Johannesburg – Une nouvelle vague de violences xénophobes secoue l’Afrique du Sud, ravivant les inquiétudes quant à la sécurité des ressortissants étrangers établis dans le pays. Au cours des dernières semaines, plusieurs incidents visant des migrants originaires notamment du Malawi, du Mozambique, du Zimbabwe et d’autres pays africains ont été signalés dans différentes provinces, entraînant des destructions de biens, des déplacements forcés de populations et un climat de tension grandissant.

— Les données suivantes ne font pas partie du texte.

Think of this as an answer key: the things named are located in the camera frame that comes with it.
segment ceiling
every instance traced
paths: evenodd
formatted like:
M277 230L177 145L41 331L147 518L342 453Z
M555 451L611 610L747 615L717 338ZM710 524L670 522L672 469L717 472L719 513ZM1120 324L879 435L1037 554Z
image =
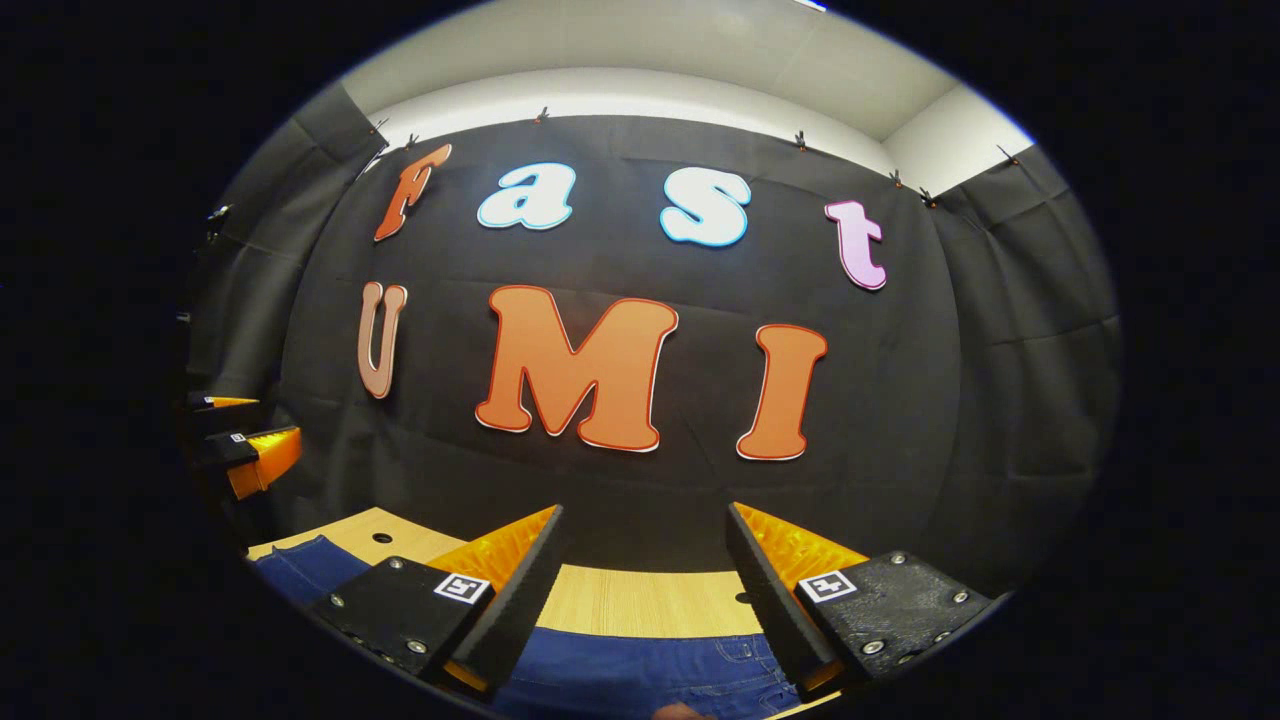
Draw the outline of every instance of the ceiling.
M641 68L765 92L883 141L959 82L895 42L794 0L495 0L352 70L366 114L527 70Z

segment white wall
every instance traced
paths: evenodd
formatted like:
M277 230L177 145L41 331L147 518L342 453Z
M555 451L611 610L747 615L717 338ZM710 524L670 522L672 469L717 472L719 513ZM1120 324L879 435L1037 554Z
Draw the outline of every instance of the white wall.
M938 97L884 140L902 183L940 195L1006 160L1034 141L965 86Z
M879 143L794 102L727 82L631 68L564 68L456 85L369 114L392 147L461 129L552 117L645 115L736 127L794 141L804 129L814 149L888 176L893 161Z
M827 115L736 85L634 68L534 70L456 85L369 115L383 137L404 145L513 120L552 117L645 115L716 123L792 141L804 129L814 149L940 195L1020 152L1034 141L965 86L948 91L883 143Z

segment white letter
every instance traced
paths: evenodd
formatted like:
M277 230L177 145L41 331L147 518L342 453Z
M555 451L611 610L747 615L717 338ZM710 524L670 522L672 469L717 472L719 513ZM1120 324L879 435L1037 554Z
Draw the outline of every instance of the white letter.
M707 168L681 168L667 177L662 190L678 206L658 215L671 240L723 247L746 232L742 205L751 201L751 188L742 178Z
M518 184L534 178L530 184ZM509 228L520 223L531 231L553 228L573 213L567 205L568 191L577 178L573 168L559 163L536 163L502 176L499 190L490 195L476 219L486 228Z

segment wooden table
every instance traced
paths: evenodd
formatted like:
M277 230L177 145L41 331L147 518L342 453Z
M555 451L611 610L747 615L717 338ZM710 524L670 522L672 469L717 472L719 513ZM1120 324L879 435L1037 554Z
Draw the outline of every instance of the wooden table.
M378 542L375 534L390 536L392 539ZM316 536L326 537L370 565L392 555L428 562L466 543L374 507L337 523L251 547L248 559L257 560L270 555L273 548L293 547ZM742 583L732 570L631 573L562 565L538 618L538 626L622 638L709 638L763 632L751 606L735 598L741 592ZM833 697L836 694L773 717L795 715Z

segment letter m
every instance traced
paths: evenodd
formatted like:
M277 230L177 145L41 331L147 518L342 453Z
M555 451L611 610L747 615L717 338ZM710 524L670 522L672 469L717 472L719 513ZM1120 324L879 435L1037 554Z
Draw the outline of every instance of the letter m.
M564 432L595 388L591 415L577 425L582 442L630 452L658 447L649 421L653 383L662 342L680 322L675 310L652 300L620 300L573 350L550 292L499 287L489 306L498 313L498 346L489 398L476 406L481 425L513 433L530 428L532 415L520 402L527 378L548 434Z

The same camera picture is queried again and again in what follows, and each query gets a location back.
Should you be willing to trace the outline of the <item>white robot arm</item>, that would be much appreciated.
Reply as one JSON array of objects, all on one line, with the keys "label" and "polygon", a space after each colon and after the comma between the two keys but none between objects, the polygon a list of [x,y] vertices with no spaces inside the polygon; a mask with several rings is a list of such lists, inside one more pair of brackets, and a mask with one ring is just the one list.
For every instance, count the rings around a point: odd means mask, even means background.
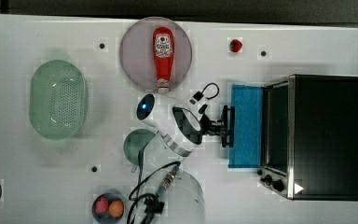
[{"label": "white robot arm", "polygon": [[142,153],[135,224],[206,224],[202,186],[185,165],[202,146],[200,123],[191,108],[149,93],[137,105],[136,117],[157,133]]}]

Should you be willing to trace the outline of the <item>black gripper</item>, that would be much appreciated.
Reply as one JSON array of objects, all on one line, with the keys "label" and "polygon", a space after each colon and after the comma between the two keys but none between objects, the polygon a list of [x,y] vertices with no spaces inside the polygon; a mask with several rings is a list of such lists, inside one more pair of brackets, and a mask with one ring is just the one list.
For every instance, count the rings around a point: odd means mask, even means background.
[{"label": "black gripper", "polygon": [[203,135],[214,136],[218,134],[217,123],[214,120],[209,119],[207,115],[201,117],[200,127]]}]

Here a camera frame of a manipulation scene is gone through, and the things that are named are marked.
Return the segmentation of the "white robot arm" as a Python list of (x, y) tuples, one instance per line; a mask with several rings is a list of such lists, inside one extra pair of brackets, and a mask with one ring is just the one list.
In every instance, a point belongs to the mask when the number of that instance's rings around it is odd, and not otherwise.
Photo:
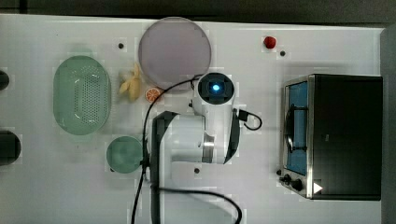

Face à cette situation, le président sud-africain Cyril Ramaphosa a condamné avec fermeté les violences et dénoncé l’action de groupes qu’il accuse d’exploiter les difficultés économiques et sociales pour semer le trouble dans le pays. Selon lui, ces actes ne reflètent ni les valeurs démocratiques de l’Afrique du Sud ni son engagement historique en faveur de la solidarité africaine.

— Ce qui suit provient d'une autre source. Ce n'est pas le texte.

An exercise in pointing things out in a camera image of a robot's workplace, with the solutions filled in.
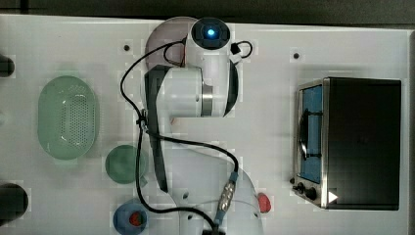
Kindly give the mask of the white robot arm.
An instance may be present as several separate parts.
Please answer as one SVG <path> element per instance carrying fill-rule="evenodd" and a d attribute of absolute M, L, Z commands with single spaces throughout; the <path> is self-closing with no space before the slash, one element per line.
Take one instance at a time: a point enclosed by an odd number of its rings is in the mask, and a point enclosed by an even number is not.
<path fill-rule="evenodd" d="M 263 235 L 251 179 L 228 151 L 174 136 L 176 118 L 223 118 L 235 106 L 239 77 L 229 26 L 194 21 L 180 67 L 156 65 L 142 89 L 156 180 L 179 209 L 179 235 Z"/>

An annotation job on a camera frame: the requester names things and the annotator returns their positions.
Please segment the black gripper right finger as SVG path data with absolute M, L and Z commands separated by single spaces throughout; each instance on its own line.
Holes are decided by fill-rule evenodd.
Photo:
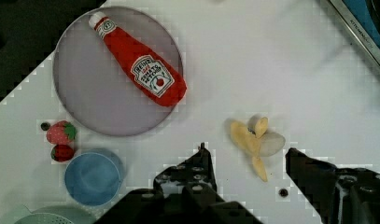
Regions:
M 380 174 L 366 168 L 339 168 L 292 147 L 286 173 L 323 224 L 380 224 Z

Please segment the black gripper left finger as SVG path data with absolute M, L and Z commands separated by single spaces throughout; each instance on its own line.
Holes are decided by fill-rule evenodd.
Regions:
M 262 224 L 238 202 L 217 193 L 210 152 L 204 144 L 158 174 L 150 189 L 128 192 L 94 224 Z

Dans une déclaration officielle, le chef de l’État a annoncé le déploiement d’une stratégie nationale visant à renforcer la sécurité dans les zones affectées, à poursuivre les responsables des attaques et à prévenir toute nouvelle flambée de violences. Les forces de l’ordre ont été mobilisées dans plusieurs localités où les tensions restent particulièrement vives.
Les violences interviennent dans un contexte marqué par un taux de chômage élevé, des inégalités persistantes et une pression croissante sur les services publics. Certains groupes accusent les migrants de concurrencer les travailleurs locaux ou de contribuer à l’insécurité, des affirmations régulièrement contestées par les chercheurs et les organisations de défense des droits humains.

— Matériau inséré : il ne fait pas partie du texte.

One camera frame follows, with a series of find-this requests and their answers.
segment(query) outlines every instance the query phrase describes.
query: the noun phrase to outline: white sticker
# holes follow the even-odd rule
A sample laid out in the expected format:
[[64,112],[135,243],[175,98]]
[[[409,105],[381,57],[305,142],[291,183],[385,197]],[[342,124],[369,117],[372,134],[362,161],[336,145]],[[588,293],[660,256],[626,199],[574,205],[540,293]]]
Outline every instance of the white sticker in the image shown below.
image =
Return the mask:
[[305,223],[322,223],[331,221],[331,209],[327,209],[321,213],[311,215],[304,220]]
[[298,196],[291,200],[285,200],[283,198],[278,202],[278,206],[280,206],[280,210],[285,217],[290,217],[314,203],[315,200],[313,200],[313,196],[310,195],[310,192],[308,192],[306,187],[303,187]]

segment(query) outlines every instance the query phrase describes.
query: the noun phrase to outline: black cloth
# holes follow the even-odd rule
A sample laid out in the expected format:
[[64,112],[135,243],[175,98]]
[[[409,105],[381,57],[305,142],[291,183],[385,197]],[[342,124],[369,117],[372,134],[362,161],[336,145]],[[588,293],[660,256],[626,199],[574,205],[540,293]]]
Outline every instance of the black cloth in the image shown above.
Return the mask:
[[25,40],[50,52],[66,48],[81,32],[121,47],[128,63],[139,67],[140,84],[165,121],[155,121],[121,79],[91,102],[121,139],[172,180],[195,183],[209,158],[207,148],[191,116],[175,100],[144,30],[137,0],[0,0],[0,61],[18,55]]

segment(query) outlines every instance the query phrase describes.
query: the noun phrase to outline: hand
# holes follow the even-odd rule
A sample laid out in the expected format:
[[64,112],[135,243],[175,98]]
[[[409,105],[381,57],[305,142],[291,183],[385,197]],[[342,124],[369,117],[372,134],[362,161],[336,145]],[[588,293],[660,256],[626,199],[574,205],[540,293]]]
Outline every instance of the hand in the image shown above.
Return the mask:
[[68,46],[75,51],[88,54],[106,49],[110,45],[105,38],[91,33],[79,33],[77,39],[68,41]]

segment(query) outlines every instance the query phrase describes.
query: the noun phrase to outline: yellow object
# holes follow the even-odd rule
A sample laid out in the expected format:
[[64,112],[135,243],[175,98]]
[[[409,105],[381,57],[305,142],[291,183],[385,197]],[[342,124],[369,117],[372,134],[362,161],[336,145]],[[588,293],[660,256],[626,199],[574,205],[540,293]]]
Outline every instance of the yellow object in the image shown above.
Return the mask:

L’escalade des tensions a poussé plusieurs gouvernements africains à réagir. Le Malawi, le Mozambique et d’autres États de la région ont lancé des opérations de rapatriement volontaire pour leurs ressortissants souhaitant quitter les zones touchées. Des centres d’accueil temporaires ont également été mis en place afin d’assister les personnes déplacées par les violences.
Les organisations régionales et internationales suivent l’évolution de la situation avec préoccupation. Plusieurs voix appellent Pretoria à renforcer les mécanismes de protection des migrants et à s’attaquer aux causes profondes de la xénophobie, notamment la pauvreté, le chômage et la désinformation.
Alors que les autorités sud-africaines tentent de rétablir le calme, cette nouvelle crise met une fois de plus en lumière les défis auxquels est confrontée la première économie du continent, ainsi que les tensions sociales qui continuent de fragiliser la cohésion nationale et régionale.